_TASK INSTRUCTIONS_
Your task is to transcribe the data exactly while omitting each picture.

________________________

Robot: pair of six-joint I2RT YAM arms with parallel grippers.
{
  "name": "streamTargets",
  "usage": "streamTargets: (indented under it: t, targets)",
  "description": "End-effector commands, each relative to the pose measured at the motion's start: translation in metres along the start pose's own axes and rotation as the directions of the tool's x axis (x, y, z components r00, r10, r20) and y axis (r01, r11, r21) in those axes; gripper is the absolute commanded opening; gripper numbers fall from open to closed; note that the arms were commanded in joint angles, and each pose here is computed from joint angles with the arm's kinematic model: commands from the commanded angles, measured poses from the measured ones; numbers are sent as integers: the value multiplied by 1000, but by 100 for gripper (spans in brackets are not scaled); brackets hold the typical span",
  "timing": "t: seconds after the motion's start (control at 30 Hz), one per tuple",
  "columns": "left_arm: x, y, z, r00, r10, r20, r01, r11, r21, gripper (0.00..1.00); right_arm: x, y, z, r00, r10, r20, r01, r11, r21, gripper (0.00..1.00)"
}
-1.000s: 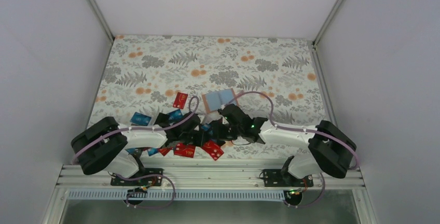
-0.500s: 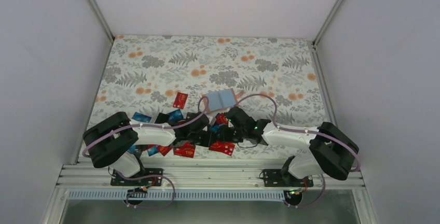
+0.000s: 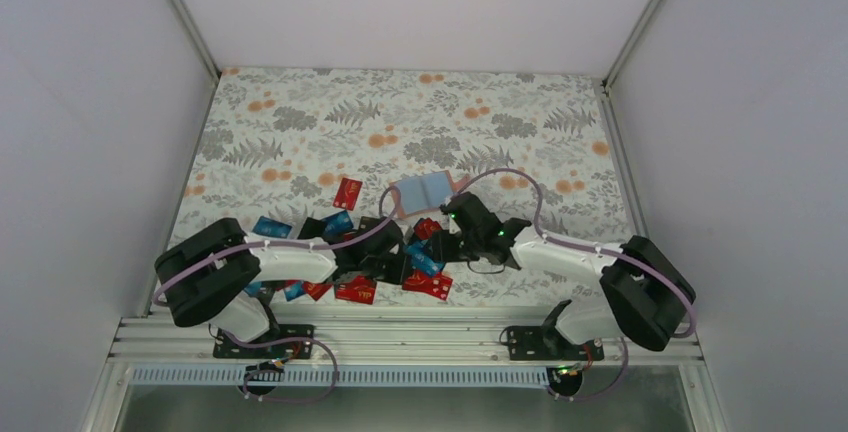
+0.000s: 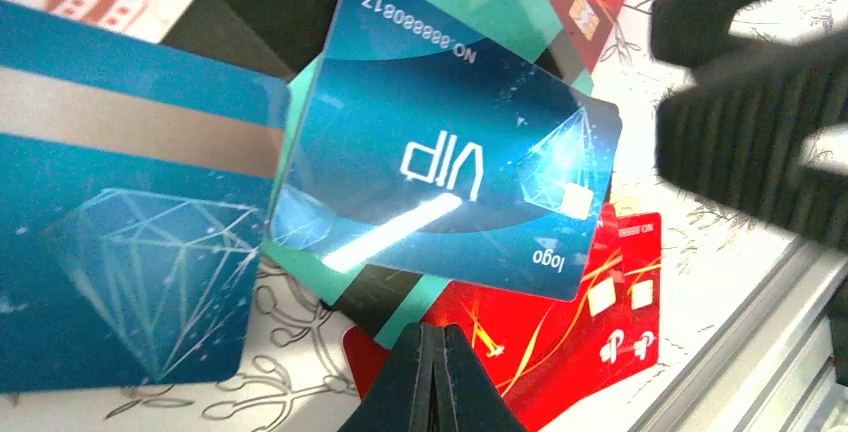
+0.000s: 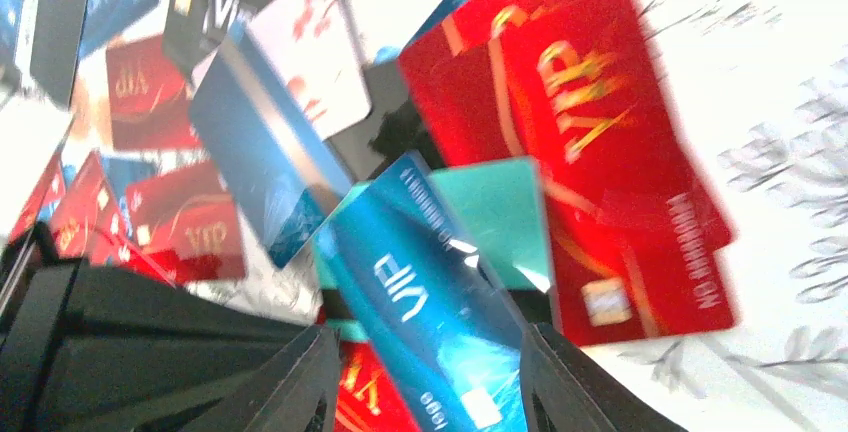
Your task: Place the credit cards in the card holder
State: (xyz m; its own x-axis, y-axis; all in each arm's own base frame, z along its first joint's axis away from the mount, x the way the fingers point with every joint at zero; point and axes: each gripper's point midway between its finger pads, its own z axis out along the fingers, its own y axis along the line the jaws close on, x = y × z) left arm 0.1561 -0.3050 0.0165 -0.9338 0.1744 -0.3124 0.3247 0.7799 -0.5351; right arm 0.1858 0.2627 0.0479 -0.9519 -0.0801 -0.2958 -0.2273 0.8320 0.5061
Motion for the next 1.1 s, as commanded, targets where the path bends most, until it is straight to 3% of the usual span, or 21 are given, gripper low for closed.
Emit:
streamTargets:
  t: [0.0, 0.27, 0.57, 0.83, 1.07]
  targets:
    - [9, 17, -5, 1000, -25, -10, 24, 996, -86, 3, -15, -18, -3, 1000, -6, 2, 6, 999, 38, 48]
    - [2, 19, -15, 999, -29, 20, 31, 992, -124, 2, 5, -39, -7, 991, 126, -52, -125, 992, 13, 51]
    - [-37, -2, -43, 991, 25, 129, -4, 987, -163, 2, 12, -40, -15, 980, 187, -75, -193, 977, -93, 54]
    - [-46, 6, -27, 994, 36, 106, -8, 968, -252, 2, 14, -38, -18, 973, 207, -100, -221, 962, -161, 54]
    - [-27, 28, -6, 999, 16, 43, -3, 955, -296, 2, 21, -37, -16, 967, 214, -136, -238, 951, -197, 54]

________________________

_TASK OUTPUT_
Robot: pair of six-joint I2RT YAM arms with parallel grippers.
{
  "name": "streamTargets",
  "usage": "streamTargets: (indented under it: t, targets)",
  "description": "End-effector commands, each relative to the pose measured at the motion's start: translation in metres along the start pose's own axes and rotation as the directions of the tool's x axis (x, y, z components r00, r10, r20) and y axis (r01, r11, r21) in those axes; gripper is the absolute commanded opening; gripper numbers fall from open to closed; note that the arms were commanded in joint angles, and each pose here is computed from joint angles with the arm's kinematic model: commands from the commanded angles, measured poses from the measured ones; numbers are sent as integers: the value multiplied by 1000, but by 100 for gripper (spans in brackets are not scaled); brackets hold the typical span",
  "timing": "t: seconds after the motion's start (control at 30 Hz), one per tuple",
  "columns": "left_arm: x, y, z, r00, r10, r20, r01, r11, r21, gripper (0.00..1.00); right_arm: x, y, z, r00, r10, r20, r01, r11, r21, gripper (0.00..1.00)"
}
-1.000s: 
-0.500s: 
+0.000s: 
+0.000s: 
+0.000s: 
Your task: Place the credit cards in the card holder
State: (xyz m; its own x-axis, y-axis; all in each arm's own base frame, z along its first joint's axis away from the mount, x the way the fingers point with every joint at zero; point and axes: each gripper's point midway between its finger pads, its own z axis out along the fingers, its own y axis along the line the jaws close on, x = y × z) left arm 0.1561 -0.3050 0.0165 -0.9338 0.1744 -0.3124 0.3247 0.7799 -0.5351; right arm 0.1858 0.2627 0.0479 -0.9519 -0.0801 -0.2958 -0.2273 0.8320 0.5061
Motion for the next 1.1 s, as commanded, targets where the path bends most, until it is straight to 3% of the usual span, or 21 are given, gripper low for closed.
Emit:
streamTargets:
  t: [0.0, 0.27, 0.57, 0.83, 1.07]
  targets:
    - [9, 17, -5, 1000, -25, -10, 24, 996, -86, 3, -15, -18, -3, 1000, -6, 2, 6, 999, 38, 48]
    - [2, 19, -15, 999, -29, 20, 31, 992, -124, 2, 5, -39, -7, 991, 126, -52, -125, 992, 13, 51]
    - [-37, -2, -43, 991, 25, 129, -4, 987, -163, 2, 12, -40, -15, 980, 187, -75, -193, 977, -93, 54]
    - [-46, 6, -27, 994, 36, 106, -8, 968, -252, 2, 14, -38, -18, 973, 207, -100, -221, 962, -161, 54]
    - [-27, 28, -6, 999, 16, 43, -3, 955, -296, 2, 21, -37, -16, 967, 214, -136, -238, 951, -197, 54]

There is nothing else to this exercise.